Good question - I meant the contrast with respect to the .ttl.gz dumps and everything that goes into munging and importing (in aggregate across all downloaders of those files) versus the same for if this was done with the .jnl where they don't have to munge and import. Napkin-mathsing it, the thought was that the savings on energy accrues about as soon as the 16 cores x 12 hours of compression time on the .jnl has been "saved" by people in aggregate not needing to run the import process (and I'm just waving away the client side decompression, which in a way technically happens twice for the .ttl.gz user but only once for the .jnl.zst user, and any other disk or network transfer pieces, as those are all close enough, I suppose).

I'll go check on what stats may be readily available on dumps downloads.

Good point on having a checksum and timestamp. Yeah, it would be nice to have it in an on-demand place without the need for extra data transfer!

bking triaged this task as Low priority.

@bking just wanted to express my gratitude for the support on this ticket and its friends T344905: Publish WDQS JNL files to dumps.wikimedia.org and T347647: 2023-09-18 latest-all.ttl.gz WDQS dump `Fatal error munging RDF org.openrdf.rio.RDFParseException: Expected '.', found 'g'`. FWIW I do think it would be good to automate this. As a matter of getting to a functional WDQS local environment replete with BlazeGraph data, it would accelerate things a lot. I think my only reservations are that:

  1. It takes time to automate. Any rough guess on level of effort for that? I understand that'd inform relative prioritization against the large pile of other things.

I appreciate your appreciation! I only wish I'd gotten something useful up in R2. For a truly reliable process, we'd need to implement @Addshore 's suggestions around "...checksum[ming] of the thing prior to all of the copying, and also a timestamp the thing was taken from."

Unfortunately, because the initial process took a lot longer than expected and we have a lot of other things on our plate, this has been deprioritized for the time being. I'll try to work on it in my spare time, and we can revisit the discussion next quarter for sure. Sorry for the trouble!

@bking Would it be possible to get me access to an R2 bucket that is paid for by the WMF in some way?
I'll happily continue my manual process of putting a JNL file in a bucket every few months for folk to use until the point that this is more automated?

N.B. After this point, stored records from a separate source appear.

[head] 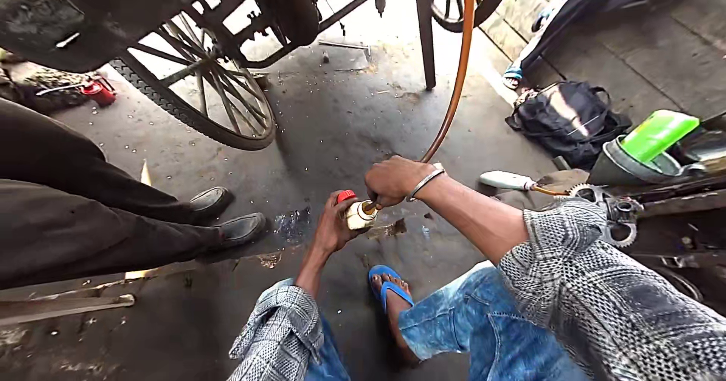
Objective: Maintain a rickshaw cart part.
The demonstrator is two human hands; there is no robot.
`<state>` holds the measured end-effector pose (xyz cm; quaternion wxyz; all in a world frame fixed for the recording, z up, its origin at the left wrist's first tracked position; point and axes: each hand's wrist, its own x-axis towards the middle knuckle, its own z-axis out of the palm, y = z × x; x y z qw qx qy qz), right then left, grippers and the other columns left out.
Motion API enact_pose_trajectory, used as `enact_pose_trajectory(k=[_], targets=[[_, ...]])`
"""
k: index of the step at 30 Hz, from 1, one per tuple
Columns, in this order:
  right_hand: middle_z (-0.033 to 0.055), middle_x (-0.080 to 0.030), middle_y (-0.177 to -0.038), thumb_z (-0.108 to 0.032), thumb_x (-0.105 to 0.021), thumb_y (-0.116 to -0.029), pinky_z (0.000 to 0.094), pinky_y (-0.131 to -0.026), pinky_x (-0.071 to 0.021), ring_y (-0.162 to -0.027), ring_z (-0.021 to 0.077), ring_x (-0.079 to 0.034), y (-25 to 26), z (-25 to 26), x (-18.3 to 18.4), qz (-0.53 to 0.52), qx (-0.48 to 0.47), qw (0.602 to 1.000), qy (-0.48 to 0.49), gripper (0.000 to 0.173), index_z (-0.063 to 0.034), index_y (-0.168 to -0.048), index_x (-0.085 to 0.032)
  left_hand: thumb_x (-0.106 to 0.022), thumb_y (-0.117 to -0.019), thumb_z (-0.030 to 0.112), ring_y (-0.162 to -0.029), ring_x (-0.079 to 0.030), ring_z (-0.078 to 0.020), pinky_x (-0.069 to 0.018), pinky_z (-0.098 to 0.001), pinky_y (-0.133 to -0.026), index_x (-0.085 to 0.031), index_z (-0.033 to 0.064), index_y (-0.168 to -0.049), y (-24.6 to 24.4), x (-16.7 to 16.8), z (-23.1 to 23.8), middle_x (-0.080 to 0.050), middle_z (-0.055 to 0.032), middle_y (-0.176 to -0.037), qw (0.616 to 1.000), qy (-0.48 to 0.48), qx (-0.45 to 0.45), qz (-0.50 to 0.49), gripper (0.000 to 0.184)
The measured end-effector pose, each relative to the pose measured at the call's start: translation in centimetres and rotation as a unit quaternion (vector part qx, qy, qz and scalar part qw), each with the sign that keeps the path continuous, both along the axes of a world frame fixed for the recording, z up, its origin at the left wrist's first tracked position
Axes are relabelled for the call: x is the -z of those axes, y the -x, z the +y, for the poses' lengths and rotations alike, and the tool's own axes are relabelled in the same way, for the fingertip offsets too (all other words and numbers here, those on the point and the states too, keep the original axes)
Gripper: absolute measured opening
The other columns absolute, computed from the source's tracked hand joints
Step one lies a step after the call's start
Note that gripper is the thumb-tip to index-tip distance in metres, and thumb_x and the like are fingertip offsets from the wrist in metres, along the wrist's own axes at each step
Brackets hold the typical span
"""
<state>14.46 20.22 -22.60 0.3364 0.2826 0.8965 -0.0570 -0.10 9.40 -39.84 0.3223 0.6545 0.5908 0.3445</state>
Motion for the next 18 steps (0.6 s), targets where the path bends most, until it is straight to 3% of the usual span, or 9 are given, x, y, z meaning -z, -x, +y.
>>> enact_pose_trajectory(k=[4,8,13,18], targets=[[0.0085,-0.069,-0.084,-0.036,-0.077,-0.0880,0.0570,-0.066,-0.0507,-0.084,0.0314,-0.067,0.8,0.2,-0.8,0.002,0.006,1.000,0.014,0.020,-0.0157,-0.086,-0.074,-0.100,-0.0614,0.028,-0.129,-0.057,-0.0297,-0.0529,-0.0505,-0.103,-0.068,0.0139,-0.130,0.8,-0.8,-0.6,-0.051,-0.0155,-0.148,1.000,0.015,-0.010,0.013,0.077],[0.0146,-0.068,-0.086,-0.029,-0.080,-0.0859,0.0618,-0.067,-0.0510,-0.084,0.0378,-0.067,1.0,-0.1,-1.7,0.022,0.029,0.999,0.018,0.022,-0.0089,-0.089,-0.071,-0.099,-0.0594,0.031,-0.132,-0.055,-0.0306,-0.0497,-0.0483,-0.108,-0.069,0.0122,-0.130,0.6,-1.0,-0.4,-0.053,-0.0187,-0.145,1.000,-0.006,-0.021,0.009,0.079],[0.0109,-0.064,-0.073,-0.032,-0.083,-0.0824,0.0593,-0.059,-0.0494,-0.071,0.0340,-0.065,1.7,-0.3,-0.7,0.046,0.041,0.998,0.002,0.023,-0.0128,-0.078,-0.070,-0.100,-0.0585,0.028,-0.133,-0.054,-0.0292,-0.0510,-0.0455,-0.107,-0.069,0.0112,-0.129,1.3,-0.5,-1.3,-0.053,-0.0193,-0.145,1.000,-0.010,-0.026,0.000,0.079],[0.0137,-0.065,-0.077,-0.028,-0.079,-0.0843,0.0602,-0.061,-0.0488,-0.076,0.0366,-0.065,1.4,-1.0,-1.3,0.036,0.046,0.998,0.000,0.023,-0.0094,-0.077,-0.067,-0.099,-0.0600,0.030,-0.130,-0.056,-0.0276,-0.0524,-0.0452,-0.106,-0.068,0.0125,-0.130,0.5,-0.8,-1.3,-0.053,-0.0180,-0.145,1.000,-0.026,-0.014,0.007,0.079]])
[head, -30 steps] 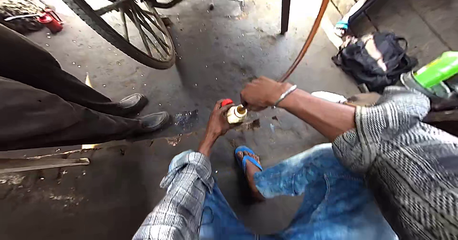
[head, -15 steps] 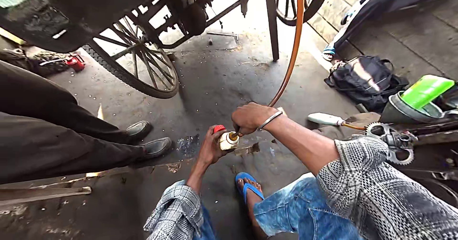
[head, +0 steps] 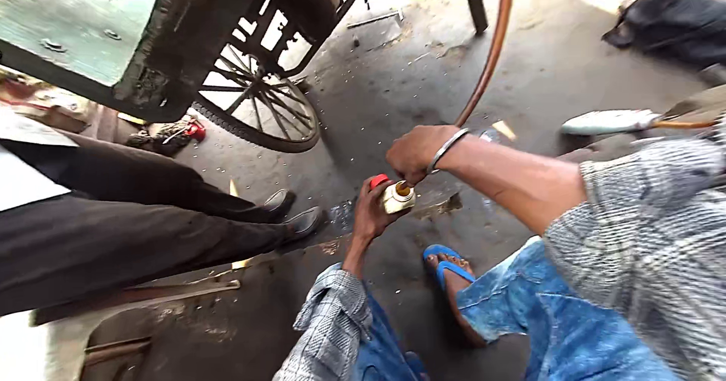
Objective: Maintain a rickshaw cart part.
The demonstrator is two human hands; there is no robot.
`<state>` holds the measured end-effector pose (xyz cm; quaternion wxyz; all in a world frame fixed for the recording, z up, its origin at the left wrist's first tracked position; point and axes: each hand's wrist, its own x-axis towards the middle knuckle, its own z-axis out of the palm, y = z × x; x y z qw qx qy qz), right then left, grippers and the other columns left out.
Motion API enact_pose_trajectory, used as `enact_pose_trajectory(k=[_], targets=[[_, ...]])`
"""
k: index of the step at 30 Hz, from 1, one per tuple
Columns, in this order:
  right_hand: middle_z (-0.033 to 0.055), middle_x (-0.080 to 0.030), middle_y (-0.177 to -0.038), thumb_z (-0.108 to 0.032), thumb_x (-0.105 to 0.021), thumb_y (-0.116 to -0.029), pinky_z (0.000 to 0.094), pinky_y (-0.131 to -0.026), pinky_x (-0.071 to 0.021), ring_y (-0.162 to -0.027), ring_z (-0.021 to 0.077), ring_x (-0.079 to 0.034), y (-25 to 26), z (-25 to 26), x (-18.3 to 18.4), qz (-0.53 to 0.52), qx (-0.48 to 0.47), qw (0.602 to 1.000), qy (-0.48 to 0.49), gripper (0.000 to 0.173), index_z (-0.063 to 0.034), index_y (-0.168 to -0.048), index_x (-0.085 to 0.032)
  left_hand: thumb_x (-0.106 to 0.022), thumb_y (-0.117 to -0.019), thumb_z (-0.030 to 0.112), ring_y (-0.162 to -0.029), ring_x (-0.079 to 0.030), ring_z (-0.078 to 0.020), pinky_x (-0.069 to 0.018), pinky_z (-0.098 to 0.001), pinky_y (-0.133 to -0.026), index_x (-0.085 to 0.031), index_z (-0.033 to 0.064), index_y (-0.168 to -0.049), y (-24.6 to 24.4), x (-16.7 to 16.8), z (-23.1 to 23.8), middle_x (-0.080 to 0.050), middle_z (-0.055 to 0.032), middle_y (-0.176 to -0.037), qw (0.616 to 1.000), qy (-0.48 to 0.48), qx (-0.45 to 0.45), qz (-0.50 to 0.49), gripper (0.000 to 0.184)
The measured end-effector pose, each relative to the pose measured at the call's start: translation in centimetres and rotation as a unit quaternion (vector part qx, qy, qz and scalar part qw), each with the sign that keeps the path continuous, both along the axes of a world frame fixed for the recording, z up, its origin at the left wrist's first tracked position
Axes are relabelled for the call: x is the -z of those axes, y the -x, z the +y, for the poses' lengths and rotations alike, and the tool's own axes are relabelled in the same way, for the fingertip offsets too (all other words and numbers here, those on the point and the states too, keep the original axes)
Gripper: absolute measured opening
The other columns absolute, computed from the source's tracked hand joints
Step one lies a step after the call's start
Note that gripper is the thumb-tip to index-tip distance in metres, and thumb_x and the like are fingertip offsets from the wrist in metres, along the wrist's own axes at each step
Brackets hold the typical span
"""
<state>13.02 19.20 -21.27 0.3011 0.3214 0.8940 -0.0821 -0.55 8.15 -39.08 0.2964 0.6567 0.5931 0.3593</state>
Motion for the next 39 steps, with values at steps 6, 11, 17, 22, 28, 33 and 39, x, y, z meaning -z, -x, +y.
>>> enact_pose_trajectory(k=[6,11,17,22,28,33,39], targets=[[0.0146,-0.063,-0.081,-0.027,-0.077,-0.0858,0.0580,-0.059,-0.0488,-0.078,0.0358,-0.065,-0.9,0.1,-0.6,-0.006,-0.003,1.000,-0.002,0.025,-0.0067,-0.078,-0.064,-0.099,-0.0593,0.037,-0.130,-0.056,-0.0293,-0.0516,-0.0501,-0.104,-0.069,0.0159,-0.129,-1.1,-0.7,0.6,-0.052,-0.0162,-0.146,0.999,0.011,-0.023,0.022,0.079],[0.0133,-0.064,-0.080,-0.030,-0.079,-0.0861,0.0576,-0.059,-0.0489,-0.078,0.0349,-0.065,-1.3,0.7,-0.9,-0.009,-0.004,1.000,-0.001,0.027,-0.0085,-0.077,-0.064,-0.099,-0.0615,0.035,-0.127,-0.059,-0.0300,-0.0535,-0.0538,-0.100,-0.069,0.0156,-0.129,-2.1,-1.9,0.9,-0.052,-0.0148,-0.146,0.999,0.014,-0.032,0.032,0.076],[0.0119,-0.065,-0.083,-0.029,-0.078,-0.0858,0.0573,-0.061,-0.0506,-0.079,0.0334,-0.066,-1.4,1.2,-1.2,-0.018,-0.004,1.000,0.001,0.022,-0.0103,-0.083,-0.067,-0.099,-0.0600,0.040,-0.126,-0.060,-0.0274,-0.0559,-0.0517,-0.098,-0.069,0.0199,-0.130,-2.3,-1.4,1.7,-0.051,-0.0120,-0.148,0.998,0.027,-0.044,0.038,0.079],[0.0118,-0.066,-0.085,-0.028,-0.077,-0.0864,0.0571,-0.062,-0.0513,-0.080,0.0330,-0.066,-1.5,1.5,-1.2,-0.015,0.001,1.000,0.002,0.020,-0.0100,-0.083,-0.068,-0.100,-0.0595,0.031,-0.126,-0.059,-0.0286,-0.0543,-0.0515,-0.100,-0.070,0.0158,-0.128,-2.5,-1.7,1.8,-0.054,-0.0130,-0.145,0.999,0.010,-0.044,0.009,0.076],[0.0103,-0.065,-0.084,-0.027,-0.077,-0.0862,0.0555,-0.061,-0.0507,-0.079,0.0314,-0.066,-1.6,1.6,-1.5,-0.017,0.009,1.000,0.009,0.018,-0.0118,-0.083,-0.068,-0.100,-0.0605,0.031,-0.128,-0.058,-0.0286,-0.0533,-0.0493,-0.102,-0.069,0.0147,-0.130,-2.5,-1.9,2.1,-0.052,-0.0147,-0.146,0.999,0.018,-0.034,0.004,0.078],[0.0095,-0.064,-0.078,-0.028,-0.077,-0.0857,0.0555,-0.058,-0.0496,-0.074,0.0305,-0.065,-1.8,1.6,-1.6,-0.014,0.019,1.000,0.013,0.020,-0.0118,-0.080,-0.067,-0.100,-0.0616,0.029,-0.128,-0.057,-0.0296,-0.0523,-0.0499,-0.103,-0.068,0.0123,-0.129,-2.5,-1.9,1.9,-0.052,-0.0165,-0.145,0.999,0.008,-0.029,-0.013,0.076],[0.0095,-0.063,-0.078,-0.028,-0.078,-0.0858,0.0555,-0.057,-0.0497,-0.073,0.0305,-0.064,-1.7,1.2,-1.9,-0.025,0.023,0.999,0.004,0.021,-0.0119,-0.081,-0.066,-0.100,-0.0597,0.030,-0.130,-0.056,-0.0291,-0.0509,-0.0489,-0.105,-0.068,0.0131,-0.130,-2.7,-1.7,2.0,-0.051,-0.0172,-0.146,1.000,-0.003,-0.024,-0.017,0.079]])
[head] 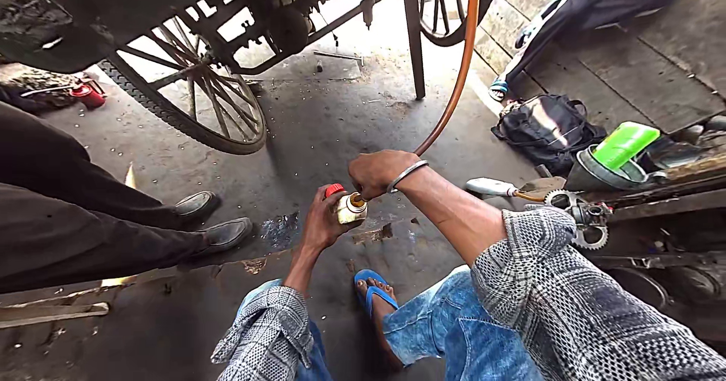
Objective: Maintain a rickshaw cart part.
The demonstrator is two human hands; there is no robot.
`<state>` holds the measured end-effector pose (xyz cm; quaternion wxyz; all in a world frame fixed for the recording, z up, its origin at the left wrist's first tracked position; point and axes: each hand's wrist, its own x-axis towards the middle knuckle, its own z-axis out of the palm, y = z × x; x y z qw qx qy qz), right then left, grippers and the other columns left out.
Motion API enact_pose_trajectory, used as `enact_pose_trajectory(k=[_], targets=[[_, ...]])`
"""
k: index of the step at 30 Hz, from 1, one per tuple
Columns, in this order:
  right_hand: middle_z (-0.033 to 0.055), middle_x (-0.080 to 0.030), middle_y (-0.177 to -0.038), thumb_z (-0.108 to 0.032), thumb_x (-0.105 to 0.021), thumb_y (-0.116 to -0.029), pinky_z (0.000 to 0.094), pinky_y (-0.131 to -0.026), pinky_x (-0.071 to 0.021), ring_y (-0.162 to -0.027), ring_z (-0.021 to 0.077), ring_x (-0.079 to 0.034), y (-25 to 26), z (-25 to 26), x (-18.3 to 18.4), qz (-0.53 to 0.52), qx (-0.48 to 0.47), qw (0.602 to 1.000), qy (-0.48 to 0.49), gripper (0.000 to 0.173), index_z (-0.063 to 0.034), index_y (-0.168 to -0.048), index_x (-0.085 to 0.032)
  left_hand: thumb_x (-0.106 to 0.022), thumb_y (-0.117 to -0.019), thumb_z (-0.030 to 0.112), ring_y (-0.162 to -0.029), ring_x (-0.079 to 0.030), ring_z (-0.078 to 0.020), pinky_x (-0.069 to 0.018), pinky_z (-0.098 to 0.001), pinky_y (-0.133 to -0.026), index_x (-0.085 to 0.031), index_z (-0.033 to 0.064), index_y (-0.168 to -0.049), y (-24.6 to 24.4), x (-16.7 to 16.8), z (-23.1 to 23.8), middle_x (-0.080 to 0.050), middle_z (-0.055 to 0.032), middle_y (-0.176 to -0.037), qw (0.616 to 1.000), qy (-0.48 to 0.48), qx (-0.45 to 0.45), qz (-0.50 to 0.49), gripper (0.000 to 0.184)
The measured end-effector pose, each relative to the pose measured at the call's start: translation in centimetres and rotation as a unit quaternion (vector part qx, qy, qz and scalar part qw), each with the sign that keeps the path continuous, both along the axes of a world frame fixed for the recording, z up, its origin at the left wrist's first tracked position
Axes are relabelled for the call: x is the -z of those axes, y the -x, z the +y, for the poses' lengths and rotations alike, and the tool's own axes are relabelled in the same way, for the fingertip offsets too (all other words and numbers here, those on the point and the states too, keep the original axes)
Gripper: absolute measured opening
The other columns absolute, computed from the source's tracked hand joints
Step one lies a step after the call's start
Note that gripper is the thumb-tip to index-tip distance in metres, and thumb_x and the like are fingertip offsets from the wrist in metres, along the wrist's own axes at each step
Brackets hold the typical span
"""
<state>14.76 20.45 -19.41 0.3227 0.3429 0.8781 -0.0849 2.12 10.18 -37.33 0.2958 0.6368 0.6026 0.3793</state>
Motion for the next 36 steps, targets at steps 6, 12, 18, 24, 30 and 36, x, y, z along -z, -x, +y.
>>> enact_pose_trajectory(k=[6,12,18,24,30,36], targets=[[0.0108,-0.064,-0.081,-0.027,-0.077,-0.0860,0.0557,-0.058,-0.0497,-0.077,0.0320,-0.065,0.2,-0.5,-0.3,0.009,0.000,1.000,-0.009,0.020,-0.0110,-0.082,-0.066,-0.100,-0.0593,0.033,-0.127,-0.058,-0.0270,-0.0537,-0.0481,-0.102,-0.069,0.0145,-0.128,0.1,0.1,0.0,-0.052,-0.0151,-0.145,1.000,-0.017,-0.008,0.003,0.078],[0.0123,-0.065,-0.083,-0.024,-0.077,-0.0866,0.0571,-0.061,-0.0504,-0.078,0.0328,-0.065,0.7,-0.3,-0.1,0.001,0.001,1.000,0.006,0.019,-0.0092,-0.081,-0.066,-0.100,-0.0592,0.030,-0.128,-0.057,-0.0290,-0.0526,-0.0506,-0.102,-0.069,0.0134,-0.128,0.6,-0.2,-0.2,-0.053,-0.0147,-0.144,1.000,-0.003,-0.010,0.011,0.077],[0.0099,-0.066,-0.082,-0.028,-0.077,-0.0867,0.0558,-0.061,-0.0512,-0.077,0.0306,-0.066,1.2,-0.3,0.2,0.004,-0.014,1.000,0.004,0.019,-0.0121,-0.082,-0.068,-0.100,-0.0590,0.034,-0.127,-0.059,-0.0266,-0.0543,-0.0486,-0.101,-0.068,0.0166,-0.129,1.4,0.0,-0.6,-0.051,-0.0128,-0.146,1.000,0.007,-0.012,0.027,0.079],[0.0101,-0.066,-0.081,-0.031,-0.077,-0.0880,0.0572,-0.063,-0.0518,-0.077,0.0312,-0.066,1.3,-0.4,0.5,0.001,-0.020,1.000,0.016,0.023,-0.0109,-0.080,-0.069,-0.100,-0.0608,0.034,-0.127,-0.059,-0.0269,-0.0544,-0.0467,-0.101,-0.068,0.0165,-0.130,1.3,-0.8,-1.1,-0.051,-0.0137,-0.147,0.999,0.029,-0.013,0.028,0.078],[0.0083,-0.066,-0.078,-0.035,-0.075,-0.0895,0.0548,-0.063,-0.0513,-0.076,0.0291,-0.066,1.7,-0.3,1.0,-0.022,-0.020,0.999,0.012,0.026,-0.0124,-0.078,-0.069,-0.098,-0.0635,0.036,-0.130,-0.057,-0.0242,-0.0525,-0.0443,-0.104,-0.068,0.0189,-0.131,1.4,-1.1,-1.0,-0.051,-0.0114,-0.148,0.998,0.066,-0.004,0.018,0.076],[0.0082,-0.066,-0.076,-0.031,-0.077,-0.0881,0.0560,-0.062,-0.0516,-0.074,0.0291,-0.066,1.2,0.0,1.0,-0.003,-0.018,1.000,0.024,0.021,-0.0122,-0.079,-0.071,-0.099,-0.0640,0.027,-0.127,-0.059,-0.0282,-0.0533,-0.0479,-0.102,-0.068,0.0129,-0.131,1.4,-1.2,-1.1,-0.050,-0.0147,-0.149,0.999,0.034,0.009,0.010,0.075]])
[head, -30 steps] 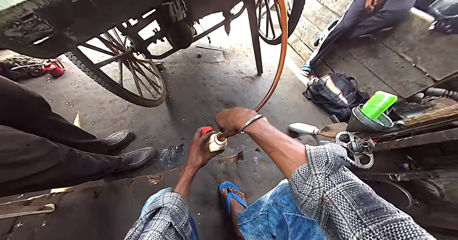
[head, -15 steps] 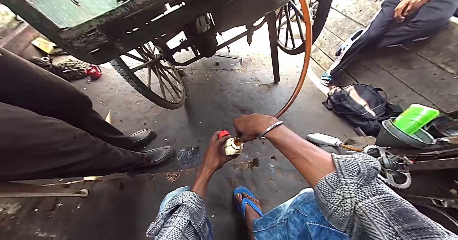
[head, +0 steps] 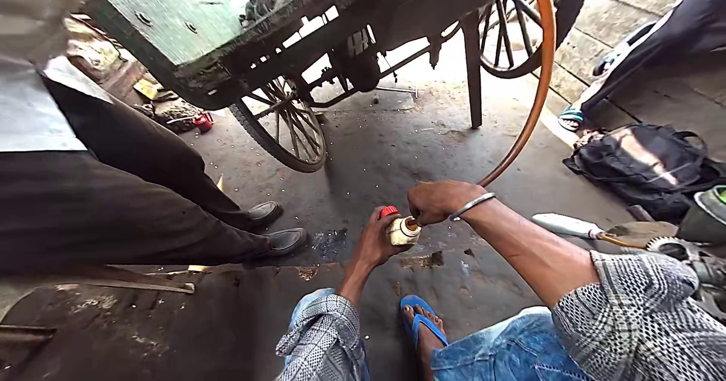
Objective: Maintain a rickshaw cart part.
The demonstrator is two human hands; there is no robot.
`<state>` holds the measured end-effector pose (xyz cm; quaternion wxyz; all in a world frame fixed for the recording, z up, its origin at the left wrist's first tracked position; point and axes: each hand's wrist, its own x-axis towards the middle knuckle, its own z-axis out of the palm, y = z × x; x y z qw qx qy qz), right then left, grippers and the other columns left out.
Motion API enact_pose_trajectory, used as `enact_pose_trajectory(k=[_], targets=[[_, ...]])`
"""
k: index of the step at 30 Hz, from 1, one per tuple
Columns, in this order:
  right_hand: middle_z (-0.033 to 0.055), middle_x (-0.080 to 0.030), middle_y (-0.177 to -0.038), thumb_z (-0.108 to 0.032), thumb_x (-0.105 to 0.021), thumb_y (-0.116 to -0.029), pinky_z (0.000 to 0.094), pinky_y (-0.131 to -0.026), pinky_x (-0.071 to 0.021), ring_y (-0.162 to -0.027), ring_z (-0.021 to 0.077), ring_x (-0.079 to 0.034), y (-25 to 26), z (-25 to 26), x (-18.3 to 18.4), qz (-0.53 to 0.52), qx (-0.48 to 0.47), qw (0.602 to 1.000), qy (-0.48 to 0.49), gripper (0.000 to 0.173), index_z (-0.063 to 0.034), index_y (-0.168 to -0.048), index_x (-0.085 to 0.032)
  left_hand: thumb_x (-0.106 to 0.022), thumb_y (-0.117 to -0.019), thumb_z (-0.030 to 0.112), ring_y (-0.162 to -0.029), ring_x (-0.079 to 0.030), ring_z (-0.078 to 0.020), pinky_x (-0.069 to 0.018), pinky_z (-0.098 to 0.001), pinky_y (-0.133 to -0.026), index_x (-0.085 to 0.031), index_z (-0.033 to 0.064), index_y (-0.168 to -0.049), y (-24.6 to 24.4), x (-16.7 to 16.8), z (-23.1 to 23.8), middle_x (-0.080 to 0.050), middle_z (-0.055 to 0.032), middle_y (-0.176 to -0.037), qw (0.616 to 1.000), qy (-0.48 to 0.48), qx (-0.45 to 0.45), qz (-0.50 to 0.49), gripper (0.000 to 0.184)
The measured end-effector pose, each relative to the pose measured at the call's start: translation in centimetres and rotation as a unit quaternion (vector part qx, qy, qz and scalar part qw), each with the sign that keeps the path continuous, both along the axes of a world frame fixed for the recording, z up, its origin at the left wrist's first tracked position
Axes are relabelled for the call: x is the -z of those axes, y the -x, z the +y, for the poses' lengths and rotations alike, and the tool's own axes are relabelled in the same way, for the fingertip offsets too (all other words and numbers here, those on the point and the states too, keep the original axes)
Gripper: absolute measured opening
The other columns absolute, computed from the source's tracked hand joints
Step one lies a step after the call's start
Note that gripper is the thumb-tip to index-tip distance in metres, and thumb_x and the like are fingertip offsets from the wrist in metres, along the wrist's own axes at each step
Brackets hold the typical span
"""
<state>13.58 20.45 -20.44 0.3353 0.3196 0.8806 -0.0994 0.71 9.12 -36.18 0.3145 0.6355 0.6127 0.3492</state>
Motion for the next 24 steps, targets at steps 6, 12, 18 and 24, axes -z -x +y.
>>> enact_pose_trajectory(k=[6,12,18,24], targets=[[0.0066,-0.061,-0.069,-0.028,-0.077,-0.0868,0.0526,-0.055,-0.0479,-0.066,0.0268,-0.062,-0.7,-0.1,-0.5,0.002,-0.003,1.000,-0.010,0.020,-0.0136,-0.076,-0.069,-0.100,-0.0595,0.030,-0.129,-0.057,-0.0302,-0.0530,-0.0489,-0.103,-0.069,0.0127,-0.130,-0.5,0.5,0.6,-0.051,-0.0188,-0.146,1.000,-0.018,0.009,-0.007,0.079],[0.0063,-0.060,-0.069,-0.031,-0.078,-0.0859,0.0535,-0.053,-0.0469,-0.066,0.0272,-0.062,-0.7,-0.2,-0.6,-0.005,0.005,1.000,-0.022,0.020,-0.0150,-0.077,-0.069,-0.100,-0.0582,0.031,-0.129,-0.056,-0.0300,-0.0511,-0.0476,-0.105,-0.069,0.0116,-0.129,-0.4,0.5,0.5,-0.052,-0.0190,-0.144,0.999,-0.038,0.015,0.000,0.079],[0.0058,-0.059,-0.068,-0.032,-0.078,-0.0859,0.0535,-0.053,-0.0460,-0.065,0.0270,-0.061,-0.6,-0.3,-1.1,-0.013,0.005,0.999,-0.030,0.020,-0.0162,-0.078,-0.069,-0.099,-0.0577,0.028,-0.130,-0.056,-0.0309,-0.0511,-0.0496,-0.104,-0.068,0.0132,-0.130,-0.2,0.5,0.4,-0.050,-0.0191,-0.146,1.000,-0.019,0.010,0.020,0.080],[0.0047,-0.061,-0.069,-0.033,-0.078,-0.0861,0.0515,-0.054,-0.0472,-0.064,0.0246,-0.061,-0.7,-0.2,-1.5,-0.014,0.003,0.999,-0.032,0.018,-0.0178,-0.079,-0.071,-0.099,-0.0548,0.015,-0.130,-0.055,-0.0313,-0.0510,-0.0495,-0.104,-0.068,0.0115,-0.130,0.0,0.8,0.4,-0.048,-0.0198,-0.147,1.000,-0.019,0.007,0.012,0.082]])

UPDATE from previous comment: reducing to GETs, it's closer to 100 (a bunch of the requests were HEAD requests). Also, it seems that there may be some sort of range requests going on in there, so it's messier than at first glance.

zgrep wikidatawiki /srv/log/webrequest/archive/dumps.wikimedia.org/access.log-20231024.gz | grep latest-all | grep " 200 " | grep GET | cut -f1,10 -d" " | less

INITIALLY I said the following, but wanted to clarify here with an update.

Looking at yesterday's downloads with a rudimentary grep we're not far from 1K downloads, and that's just for the latest-all ones. That also doesn't consider mirrors.

stat1007:~$ zgrep wikidatawiki /srv/log/webrequest/archive/dumps.wikimedia.org/access.log-20231024.gz | grep latest-all | grep " 200 " | wc -l

I also said this, which still holds:

Now, it's good to keep in mind that some of these downloads are mirror jobs themselves, but looking at some of the source IPs it's clear that a good number of them also are not obviously mirror jobs.

I also see https://grafana.wikimedia.org/d/000000264/wikidata-dump-downloads?orgId=1&refresh=5m&from=now-2y&to=now which I noticed from some tickets involving @Addshore (cf. T280678: Crunch and delete many old dumps logs and friends) and a pointer from a colleague.

As I noted, there are some complications around the 200s (more specifically, wildly varying response sizes for the same URL from the same source IP and UA even within a day, suggestive of something cleverer going on, at least from some IPs - it's not clear that those are strictly correlated to 206 range behavior, but some may be), and I see from T280678's pointer to source processing at https://github.com/wikimedia/analytics-wmde-scripts/blob/master/src/wikidata/dumpDownloads.php#L12 consideration for 206s and 200s. Future TODO in case we wanted to figure out how to deal with the different-sized 200s and apparent downloader utilities.